Asked repeatedly why he did not share the Tradewind friction report with colleagues Moore repeated earlier testimony that he had no basis on which to evaluate the Tradewind findings and found them inconclusive. He told the inquiry today that Golder, who subcontracted the friction testing to Tradewind did not convey a sense of urgency in their report to him in 2014. “If there had been any urgency, that would have formed part of the report,” he testified.

Management style

Towards the end of the testimony Wednesday Inquiry lawyer Emily Lawrence drilled down on the issue of Moore’s management style with his colleagues. She showed him an anonymous memo that contained a string of unattributed profanity-laden comments a couple of which read:

“you can’t design to prevent stupid….”

“I’m not spending money to fix a problem that few people think is a problem. F**k them”

Lawrence asked Moore if any of these quotes reflected his views, and he said they did not. He did admit under questioning that he sometimes swore at meetings, and that he could be forceful in stating his views. Virtually every witness so far who had any contact with Moore, have been asked about Moore’s interpersonal skills. It is expected Moore will be on the stand for at least another day as counsel from the city and other parties in the inquiry cross examine Mr. Moore.
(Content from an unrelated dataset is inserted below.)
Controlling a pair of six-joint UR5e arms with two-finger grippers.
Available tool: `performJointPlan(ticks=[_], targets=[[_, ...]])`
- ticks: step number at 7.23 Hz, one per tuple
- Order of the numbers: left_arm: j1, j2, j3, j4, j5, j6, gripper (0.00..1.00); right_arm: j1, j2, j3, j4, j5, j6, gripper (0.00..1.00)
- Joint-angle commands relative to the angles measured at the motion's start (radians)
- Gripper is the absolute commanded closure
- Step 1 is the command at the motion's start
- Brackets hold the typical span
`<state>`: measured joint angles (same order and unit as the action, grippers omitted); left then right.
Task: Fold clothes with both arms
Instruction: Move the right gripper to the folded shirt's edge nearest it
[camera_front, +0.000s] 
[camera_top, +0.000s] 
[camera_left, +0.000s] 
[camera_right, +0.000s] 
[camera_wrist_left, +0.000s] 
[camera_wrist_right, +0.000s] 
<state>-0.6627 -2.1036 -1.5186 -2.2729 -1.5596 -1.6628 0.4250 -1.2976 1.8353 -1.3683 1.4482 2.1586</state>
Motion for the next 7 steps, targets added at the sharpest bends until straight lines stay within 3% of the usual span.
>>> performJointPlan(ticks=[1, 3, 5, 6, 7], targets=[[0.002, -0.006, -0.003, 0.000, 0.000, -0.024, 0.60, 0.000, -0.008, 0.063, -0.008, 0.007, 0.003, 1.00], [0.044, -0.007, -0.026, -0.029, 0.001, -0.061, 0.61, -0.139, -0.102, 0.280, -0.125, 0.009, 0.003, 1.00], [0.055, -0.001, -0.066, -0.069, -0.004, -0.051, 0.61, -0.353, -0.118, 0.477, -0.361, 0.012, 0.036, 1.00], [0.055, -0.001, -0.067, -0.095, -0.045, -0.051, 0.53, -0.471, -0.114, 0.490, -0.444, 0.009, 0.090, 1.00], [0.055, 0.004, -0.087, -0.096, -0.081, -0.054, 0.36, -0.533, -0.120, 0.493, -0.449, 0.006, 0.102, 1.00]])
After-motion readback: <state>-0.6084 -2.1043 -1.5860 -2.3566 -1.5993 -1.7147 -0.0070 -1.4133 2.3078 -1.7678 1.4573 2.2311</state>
With the number of current and former City staff and councillors testifying at this Inquiry we asked the city if these people are receiving legal support provided by the Corporation. A spokesperson confirms they are, writing, “In line with the City’s indemnification bylaw, the City is providing support for both current and former employees and members of Council. We cannot confirm specifics with relation to the level of support, and can confirm the total costs for this support will be reflected in the total expenses for the Inquiry that the City is required to pay.”